*WORK REQUIRED:* Of the lines listed below, return exactly those that run from the line containing "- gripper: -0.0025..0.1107" through the line containing "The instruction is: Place", both included.

# # # # #

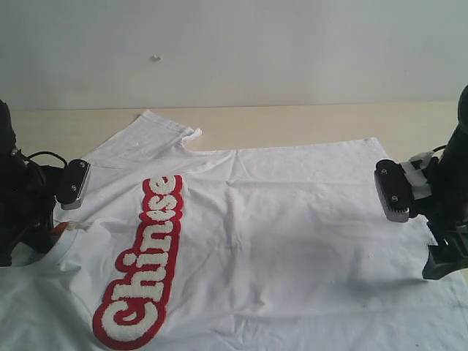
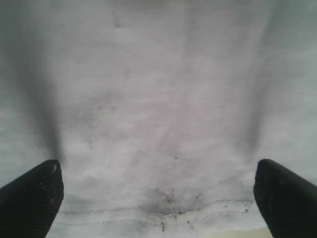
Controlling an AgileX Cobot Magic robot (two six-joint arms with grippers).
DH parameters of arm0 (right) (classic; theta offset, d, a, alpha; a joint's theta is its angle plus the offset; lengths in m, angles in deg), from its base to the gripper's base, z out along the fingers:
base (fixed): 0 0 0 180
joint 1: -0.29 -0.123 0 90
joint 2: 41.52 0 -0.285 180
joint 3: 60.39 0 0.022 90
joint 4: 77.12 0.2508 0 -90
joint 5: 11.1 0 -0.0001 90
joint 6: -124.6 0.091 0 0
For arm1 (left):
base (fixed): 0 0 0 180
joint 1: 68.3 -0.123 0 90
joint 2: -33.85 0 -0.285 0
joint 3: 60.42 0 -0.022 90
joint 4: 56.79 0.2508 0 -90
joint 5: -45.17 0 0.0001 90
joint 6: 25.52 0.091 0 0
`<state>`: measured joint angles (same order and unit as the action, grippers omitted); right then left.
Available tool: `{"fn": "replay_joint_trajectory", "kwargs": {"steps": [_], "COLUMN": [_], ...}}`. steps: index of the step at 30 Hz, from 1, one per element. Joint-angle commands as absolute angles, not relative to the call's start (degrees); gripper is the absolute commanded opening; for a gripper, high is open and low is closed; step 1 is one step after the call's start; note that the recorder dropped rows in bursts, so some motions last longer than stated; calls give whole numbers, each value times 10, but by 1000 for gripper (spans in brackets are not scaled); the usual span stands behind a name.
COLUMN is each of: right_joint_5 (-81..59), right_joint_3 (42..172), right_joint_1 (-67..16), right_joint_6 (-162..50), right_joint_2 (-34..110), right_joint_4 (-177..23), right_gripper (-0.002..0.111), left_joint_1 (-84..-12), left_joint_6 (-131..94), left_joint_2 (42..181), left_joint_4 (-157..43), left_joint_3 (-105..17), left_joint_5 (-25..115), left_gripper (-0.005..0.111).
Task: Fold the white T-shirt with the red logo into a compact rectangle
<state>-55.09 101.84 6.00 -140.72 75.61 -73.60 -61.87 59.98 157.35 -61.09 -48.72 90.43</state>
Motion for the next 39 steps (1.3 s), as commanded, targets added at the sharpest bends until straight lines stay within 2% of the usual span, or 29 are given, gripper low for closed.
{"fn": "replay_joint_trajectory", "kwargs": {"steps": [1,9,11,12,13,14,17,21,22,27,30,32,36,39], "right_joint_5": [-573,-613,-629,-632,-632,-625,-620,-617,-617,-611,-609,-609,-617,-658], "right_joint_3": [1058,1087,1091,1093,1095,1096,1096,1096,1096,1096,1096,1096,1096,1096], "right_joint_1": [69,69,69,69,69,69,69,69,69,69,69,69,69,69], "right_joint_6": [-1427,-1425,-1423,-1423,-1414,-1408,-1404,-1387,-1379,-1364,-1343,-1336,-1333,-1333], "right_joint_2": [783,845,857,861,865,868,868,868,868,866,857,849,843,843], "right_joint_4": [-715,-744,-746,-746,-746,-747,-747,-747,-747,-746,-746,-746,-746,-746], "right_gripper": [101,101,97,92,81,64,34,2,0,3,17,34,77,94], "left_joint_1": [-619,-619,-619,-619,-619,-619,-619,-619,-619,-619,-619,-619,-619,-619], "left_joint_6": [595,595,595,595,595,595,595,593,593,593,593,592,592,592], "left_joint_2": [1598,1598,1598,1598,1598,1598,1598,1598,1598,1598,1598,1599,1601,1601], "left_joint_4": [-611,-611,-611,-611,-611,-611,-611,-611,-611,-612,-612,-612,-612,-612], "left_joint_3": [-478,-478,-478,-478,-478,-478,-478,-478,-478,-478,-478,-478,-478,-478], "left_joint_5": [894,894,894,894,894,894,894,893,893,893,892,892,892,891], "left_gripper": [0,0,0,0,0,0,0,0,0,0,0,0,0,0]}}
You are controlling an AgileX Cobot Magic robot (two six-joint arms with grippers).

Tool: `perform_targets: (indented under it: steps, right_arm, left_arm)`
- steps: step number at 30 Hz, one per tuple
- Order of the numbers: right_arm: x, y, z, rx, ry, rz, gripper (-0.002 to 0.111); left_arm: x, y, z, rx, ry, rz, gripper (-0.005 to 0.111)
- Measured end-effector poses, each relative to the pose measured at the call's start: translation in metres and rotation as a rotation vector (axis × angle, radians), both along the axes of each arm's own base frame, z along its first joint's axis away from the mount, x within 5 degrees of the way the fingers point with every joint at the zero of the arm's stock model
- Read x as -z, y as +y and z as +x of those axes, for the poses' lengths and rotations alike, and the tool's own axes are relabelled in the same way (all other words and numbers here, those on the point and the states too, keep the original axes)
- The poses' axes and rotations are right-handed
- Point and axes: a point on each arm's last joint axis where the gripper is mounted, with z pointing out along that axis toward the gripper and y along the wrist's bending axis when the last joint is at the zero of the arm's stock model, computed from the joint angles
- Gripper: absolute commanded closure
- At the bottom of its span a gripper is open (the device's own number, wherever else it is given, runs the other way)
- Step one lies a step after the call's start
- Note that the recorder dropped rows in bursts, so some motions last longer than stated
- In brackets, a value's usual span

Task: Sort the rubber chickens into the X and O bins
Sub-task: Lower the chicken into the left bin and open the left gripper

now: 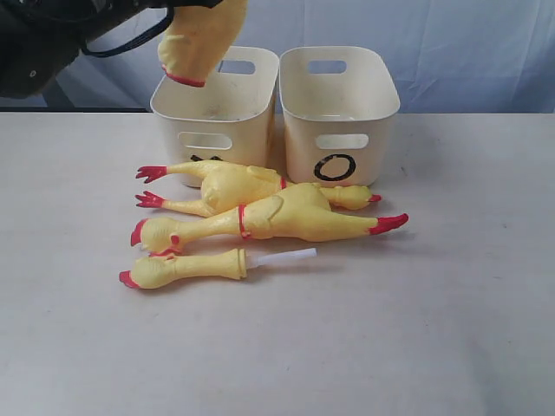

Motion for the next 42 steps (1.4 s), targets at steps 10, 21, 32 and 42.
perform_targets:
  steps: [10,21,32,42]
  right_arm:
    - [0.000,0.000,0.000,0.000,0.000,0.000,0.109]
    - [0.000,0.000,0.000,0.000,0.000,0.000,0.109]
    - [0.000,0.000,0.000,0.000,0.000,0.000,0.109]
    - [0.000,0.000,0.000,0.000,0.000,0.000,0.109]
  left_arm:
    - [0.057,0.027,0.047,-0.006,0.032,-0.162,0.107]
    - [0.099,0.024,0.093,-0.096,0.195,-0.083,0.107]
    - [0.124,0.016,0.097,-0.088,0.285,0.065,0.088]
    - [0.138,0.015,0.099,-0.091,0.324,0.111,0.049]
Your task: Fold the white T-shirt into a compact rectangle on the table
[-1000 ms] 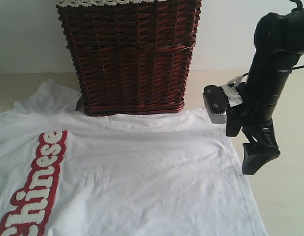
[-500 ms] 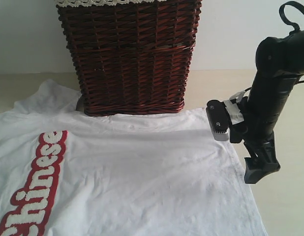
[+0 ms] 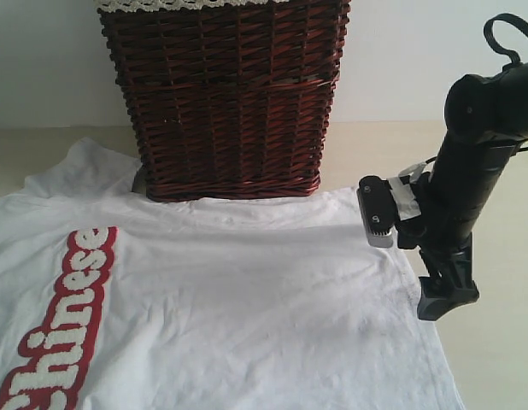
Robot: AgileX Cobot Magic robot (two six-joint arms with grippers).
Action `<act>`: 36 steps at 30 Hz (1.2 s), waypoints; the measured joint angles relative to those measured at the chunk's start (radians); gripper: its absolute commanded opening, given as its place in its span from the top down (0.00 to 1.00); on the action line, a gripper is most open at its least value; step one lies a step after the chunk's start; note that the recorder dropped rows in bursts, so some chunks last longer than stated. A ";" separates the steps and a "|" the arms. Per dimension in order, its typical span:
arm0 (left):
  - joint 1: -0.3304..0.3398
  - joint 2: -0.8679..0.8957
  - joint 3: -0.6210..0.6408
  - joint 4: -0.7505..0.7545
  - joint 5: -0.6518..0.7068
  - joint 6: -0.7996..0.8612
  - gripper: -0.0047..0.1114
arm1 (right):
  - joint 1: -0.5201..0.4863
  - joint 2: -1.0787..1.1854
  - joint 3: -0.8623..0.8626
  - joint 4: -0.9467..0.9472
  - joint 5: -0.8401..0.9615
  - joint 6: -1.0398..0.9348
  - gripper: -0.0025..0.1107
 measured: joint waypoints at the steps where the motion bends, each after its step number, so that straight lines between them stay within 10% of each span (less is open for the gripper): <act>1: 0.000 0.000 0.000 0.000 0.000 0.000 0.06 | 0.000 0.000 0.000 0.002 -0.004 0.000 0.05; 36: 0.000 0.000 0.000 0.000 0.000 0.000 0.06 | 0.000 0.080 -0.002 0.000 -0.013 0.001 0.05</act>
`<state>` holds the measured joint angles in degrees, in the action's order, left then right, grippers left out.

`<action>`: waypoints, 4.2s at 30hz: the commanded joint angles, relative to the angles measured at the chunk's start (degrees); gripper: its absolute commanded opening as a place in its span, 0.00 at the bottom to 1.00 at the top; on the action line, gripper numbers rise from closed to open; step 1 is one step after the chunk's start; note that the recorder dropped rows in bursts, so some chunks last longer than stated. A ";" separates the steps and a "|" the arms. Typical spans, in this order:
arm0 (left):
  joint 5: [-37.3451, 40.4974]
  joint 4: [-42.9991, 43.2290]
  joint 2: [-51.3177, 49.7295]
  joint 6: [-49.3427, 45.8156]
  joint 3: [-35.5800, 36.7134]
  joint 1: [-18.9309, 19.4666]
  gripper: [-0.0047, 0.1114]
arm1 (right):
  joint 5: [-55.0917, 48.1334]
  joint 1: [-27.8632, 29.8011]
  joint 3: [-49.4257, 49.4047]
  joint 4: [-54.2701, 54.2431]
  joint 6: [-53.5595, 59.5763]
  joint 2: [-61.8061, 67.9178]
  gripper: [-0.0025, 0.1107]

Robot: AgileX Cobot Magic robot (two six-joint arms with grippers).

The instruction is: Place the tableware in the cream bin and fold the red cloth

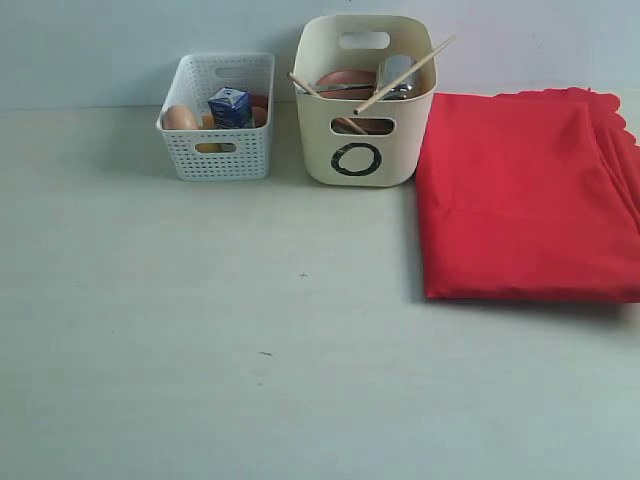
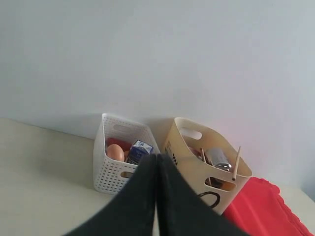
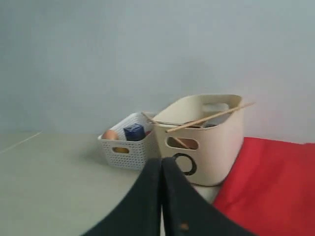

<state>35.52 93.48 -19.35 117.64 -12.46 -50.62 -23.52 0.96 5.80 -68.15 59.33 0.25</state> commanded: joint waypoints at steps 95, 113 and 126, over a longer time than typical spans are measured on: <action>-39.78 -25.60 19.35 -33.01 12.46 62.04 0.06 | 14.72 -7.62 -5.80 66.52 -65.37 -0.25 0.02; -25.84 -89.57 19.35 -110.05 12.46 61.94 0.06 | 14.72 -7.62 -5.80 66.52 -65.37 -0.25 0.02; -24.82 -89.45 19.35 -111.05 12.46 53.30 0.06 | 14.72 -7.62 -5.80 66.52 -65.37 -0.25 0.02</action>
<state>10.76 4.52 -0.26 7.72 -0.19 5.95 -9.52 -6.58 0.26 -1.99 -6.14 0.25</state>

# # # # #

*REPLY:*
  - gripper: -0.0025..0.1107
 measured: joint waypoints at the steps where the motion bends, each after its step number, so that straight lines between them stay within 10% of each span (less is open for the gripper): <act>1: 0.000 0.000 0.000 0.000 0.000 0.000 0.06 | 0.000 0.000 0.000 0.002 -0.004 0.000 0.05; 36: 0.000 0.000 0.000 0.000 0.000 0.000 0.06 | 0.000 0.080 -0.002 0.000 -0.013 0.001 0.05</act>
`<state>` holds the measured joint angles in degrees, in the action's order, left then right, grippers left out.

`<action>`: waypoints, 4.2s at 30hz: the commanded joint angles, relative to the angles measured at the chunk's start (degrees); gripper: its absolute commanded opening as a place in its span, 0.00 at the bottom to 1.00 at the top; on the action line, gripper numbers rise from closed to open; step 1 is one step after the chunk's start; note that the recorder dropped rows in bursts, so some chunks last longer than stated. A ";" separates the steps and a "|" the arms. Typical spans, in this order:
arm0 (left):
  joint 5: [-37.3451, 40.4974]
  joint 4: [-42.9991, 43.2290]
  joint 2: [-51.3177, 49.7295]
  joint 6: [-49.3427, 45.8156]
  joint 3: [-35.5800, 36.7134]
  joint 1: [-18.9309, 19.4666]
  gripper: [-0.0047, 0.1114]
arm1 (right):
  joint 5: [-55.0917, 48.1334]
  joint 1: [-27.8632, 29.8011]
  joint 3: [-49.4257, 49.4047]
  joint 4: [-54.2701, 54.2431]
  joint 6: [-53.5595, 59.5763]
  joint 2: [-61.8061, 67.9178]
  gripper: [-0.0025, 0.1107]

Robot: AgileX Cobot Magic robot (two six-joint arms with grippers).

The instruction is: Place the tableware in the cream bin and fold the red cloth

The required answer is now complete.